The chemautotrophs I'm aware of are usually archaeabacteria. They are optimized to grow slowly and have a large number of genes that can break down the unusual chemical compounds to grow in an inorganic often anoxic environment. These bacteria have genes evolved from the chemautotrophic earliest days of life on earth. They live deep within the earth, under ground, in volcanic vents. There are animals that live in some of these environments, but its simply too easy for these to use the bacteria that are already growing here readily rather then re-evolve the genes to do it by themselves.
Eukaryotes are already symbiotes - they used bacteria to create ATP and photosynthetically fix carbon to the extent that they absorbed them as mitochondria and chloroplasts respectively. If eukaryotes were under a tremendous amount of selective pressure, some of them might absorb symbiotic chemautotrophs, but without such pressure, it doesn't happen when you are competing against plants with roots and animals that eat for their energy.

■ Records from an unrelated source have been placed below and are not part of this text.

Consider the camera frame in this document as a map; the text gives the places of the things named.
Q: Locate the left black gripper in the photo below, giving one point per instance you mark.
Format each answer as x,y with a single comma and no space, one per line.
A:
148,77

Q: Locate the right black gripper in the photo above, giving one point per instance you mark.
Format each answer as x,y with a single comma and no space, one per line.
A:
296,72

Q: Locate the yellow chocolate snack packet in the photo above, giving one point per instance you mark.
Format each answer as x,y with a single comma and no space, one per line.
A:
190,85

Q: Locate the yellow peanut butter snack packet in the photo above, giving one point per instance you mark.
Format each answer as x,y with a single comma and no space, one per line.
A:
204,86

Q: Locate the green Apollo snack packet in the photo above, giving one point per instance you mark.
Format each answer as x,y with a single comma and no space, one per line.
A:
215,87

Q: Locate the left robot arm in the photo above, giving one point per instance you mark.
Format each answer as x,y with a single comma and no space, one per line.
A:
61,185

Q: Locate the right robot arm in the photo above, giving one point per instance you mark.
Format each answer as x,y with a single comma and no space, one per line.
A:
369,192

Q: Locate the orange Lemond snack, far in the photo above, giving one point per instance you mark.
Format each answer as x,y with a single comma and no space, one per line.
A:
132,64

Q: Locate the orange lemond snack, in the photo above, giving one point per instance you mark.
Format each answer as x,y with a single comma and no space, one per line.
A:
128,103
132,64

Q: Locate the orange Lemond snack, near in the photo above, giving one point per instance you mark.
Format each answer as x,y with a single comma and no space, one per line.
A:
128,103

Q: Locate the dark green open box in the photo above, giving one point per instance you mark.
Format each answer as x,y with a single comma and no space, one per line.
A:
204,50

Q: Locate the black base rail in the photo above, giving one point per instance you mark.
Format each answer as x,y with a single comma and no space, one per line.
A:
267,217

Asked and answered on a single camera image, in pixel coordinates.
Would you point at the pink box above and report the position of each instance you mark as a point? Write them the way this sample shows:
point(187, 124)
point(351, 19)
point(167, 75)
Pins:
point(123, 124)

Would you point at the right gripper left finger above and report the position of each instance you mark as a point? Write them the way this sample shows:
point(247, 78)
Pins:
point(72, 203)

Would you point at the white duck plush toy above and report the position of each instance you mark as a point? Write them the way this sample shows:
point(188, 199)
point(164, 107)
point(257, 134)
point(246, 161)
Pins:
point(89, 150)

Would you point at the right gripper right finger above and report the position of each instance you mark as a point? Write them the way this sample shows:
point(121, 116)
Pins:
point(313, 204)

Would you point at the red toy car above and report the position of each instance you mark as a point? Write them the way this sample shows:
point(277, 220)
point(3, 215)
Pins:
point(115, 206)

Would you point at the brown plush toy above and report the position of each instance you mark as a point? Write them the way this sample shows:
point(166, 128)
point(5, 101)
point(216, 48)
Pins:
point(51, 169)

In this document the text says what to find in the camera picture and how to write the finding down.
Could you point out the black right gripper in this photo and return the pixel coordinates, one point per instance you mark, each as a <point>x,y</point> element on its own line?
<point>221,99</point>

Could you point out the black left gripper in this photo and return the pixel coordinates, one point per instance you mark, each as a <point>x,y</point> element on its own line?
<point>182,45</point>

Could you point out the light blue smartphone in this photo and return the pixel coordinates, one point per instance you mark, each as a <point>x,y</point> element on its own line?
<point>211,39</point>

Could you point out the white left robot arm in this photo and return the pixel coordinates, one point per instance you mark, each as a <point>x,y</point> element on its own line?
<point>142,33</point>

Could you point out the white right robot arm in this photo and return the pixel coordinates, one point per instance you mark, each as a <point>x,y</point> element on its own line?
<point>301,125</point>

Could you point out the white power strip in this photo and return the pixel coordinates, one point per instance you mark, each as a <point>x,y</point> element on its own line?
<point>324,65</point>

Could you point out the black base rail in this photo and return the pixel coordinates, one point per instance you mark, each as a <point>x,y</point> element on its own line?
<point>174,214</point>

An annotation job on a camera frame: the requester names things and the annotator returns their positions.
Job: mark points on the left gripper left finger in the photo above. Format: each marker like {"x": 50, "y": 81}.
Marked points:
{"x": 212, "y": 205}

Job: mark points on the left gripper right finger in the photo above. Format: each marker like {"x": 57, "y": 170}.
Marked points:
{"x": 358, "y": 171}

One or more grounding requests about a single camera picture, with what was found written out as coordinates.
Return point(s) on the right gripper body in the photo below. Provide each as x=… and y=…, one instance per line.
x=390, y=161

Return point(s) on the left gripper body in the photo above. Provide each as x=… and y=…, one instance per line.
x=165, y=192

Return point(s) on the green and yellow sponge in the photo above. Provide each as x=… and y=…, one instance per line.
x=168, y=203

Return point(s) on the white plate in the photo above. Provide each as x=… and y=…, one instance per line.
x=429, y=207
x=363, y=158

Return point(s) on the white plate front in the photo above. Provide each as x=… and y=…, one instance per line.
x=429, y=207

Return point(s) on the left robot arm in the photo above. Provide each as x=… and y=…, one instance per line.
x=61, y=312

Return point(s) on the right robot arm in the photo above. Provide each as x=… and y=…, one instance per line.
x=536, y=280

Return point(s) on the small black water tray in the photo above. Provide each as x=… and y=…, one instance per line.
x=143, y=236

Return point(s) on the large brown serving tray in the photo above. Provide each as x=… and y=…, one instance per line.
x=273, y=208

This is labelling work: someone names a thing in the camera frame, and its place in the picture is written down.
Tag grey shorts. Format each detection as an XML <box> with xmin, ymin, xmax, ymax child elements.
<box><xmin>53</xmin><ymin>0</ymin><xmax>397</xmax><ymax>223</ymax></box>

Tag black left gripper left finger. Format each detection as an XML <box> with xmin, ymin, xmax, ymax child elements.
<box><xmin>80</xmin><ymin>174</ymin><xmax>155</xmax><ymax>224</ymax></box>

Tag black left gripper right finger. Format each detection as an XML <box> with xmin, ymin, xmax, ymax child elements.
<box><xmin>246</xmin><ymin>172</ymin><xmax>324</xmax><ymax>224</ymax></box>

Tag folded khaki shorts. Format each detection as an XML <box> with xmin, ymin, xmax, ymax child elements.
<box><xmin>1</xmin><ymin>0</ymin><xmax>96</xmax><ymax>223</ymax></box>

Forming systems of organisms is much more stable than having individual species that can do it all. This question is actually similar to other questions that ask why we don't have metal armor, run as fast as cheetahs, etc. Evolution doesn't actually create super animals that are completely self contained. The ones that reproduce the best are the ones that can actually spread out the risk of survival and contribute to an ecosystem.
It kind of makes me think of human beings - the only superorganism on the planet in this regard. We don't really need to compete against any organism - we are in fact killing most of them out there without really thinking about it. That might now turn out to be good for us long term.